• Problem to work on: I would like each line of the data that holds the word "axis" copied out.

• Given data:

============

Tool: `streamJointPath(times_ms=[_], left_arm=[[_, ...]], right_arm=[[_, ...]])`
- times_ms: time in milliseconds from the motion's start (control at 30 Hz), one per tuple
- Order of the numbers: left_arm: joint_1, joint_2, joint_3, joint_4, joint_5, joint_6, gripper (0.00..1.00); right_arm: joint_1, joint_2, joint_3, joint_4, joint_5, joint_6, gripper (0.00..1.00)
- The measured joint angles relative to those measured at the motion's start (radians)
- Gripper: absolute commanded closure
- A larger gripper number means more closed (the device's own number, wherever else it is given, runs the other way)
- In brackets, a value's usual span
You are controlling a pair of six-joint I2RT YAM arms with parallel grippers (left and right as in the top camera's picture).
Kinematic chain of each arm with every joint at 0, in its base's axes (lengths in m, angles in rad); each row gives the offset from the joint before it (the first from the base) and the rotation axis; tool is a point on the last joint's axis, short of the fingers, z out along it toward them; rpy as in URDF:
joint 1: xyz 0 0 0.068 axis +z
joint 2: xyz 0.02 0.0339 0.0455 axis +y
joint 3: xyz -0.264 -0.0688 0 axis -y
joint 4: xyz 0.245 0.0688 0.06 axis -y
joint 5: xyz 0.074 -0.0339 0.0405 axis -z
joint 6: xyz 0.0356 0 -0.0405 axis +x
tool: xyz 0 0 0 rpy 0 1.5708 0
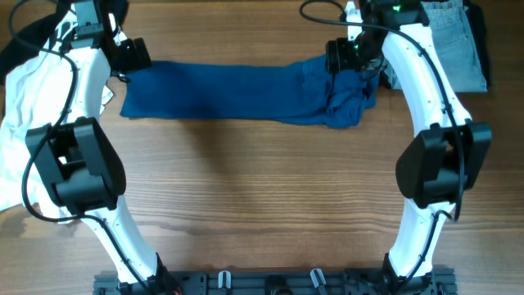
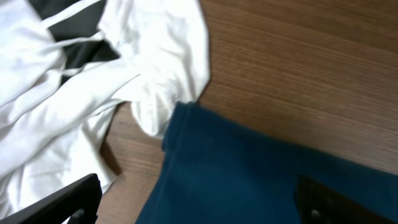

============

• Response area:
Kinematic chain of each arm with every joint at 0, in its base's axes (lengths in m, angles in rad); each row gives the offset from the joint before it (the first from the base) and the rotation axis; tool is a point on the last joint's axis, short of the fingers, z out along it toward them; rpy as in URDF:
joint 1: xyz 0 0 0.068 axis +z
joint 2: xyz 0.02 0.0339 0.0455 axis +y
joint 3: xyz -0.264 -0.0688 0 axis -y
joint 4: xyz 0.245 0.0688 0.06 axis -y
joint 5: xyz 0.074 -0.0339 0.0405 axis -z
joint 6: xyz 0.0356 0 -0.0405 axis +x

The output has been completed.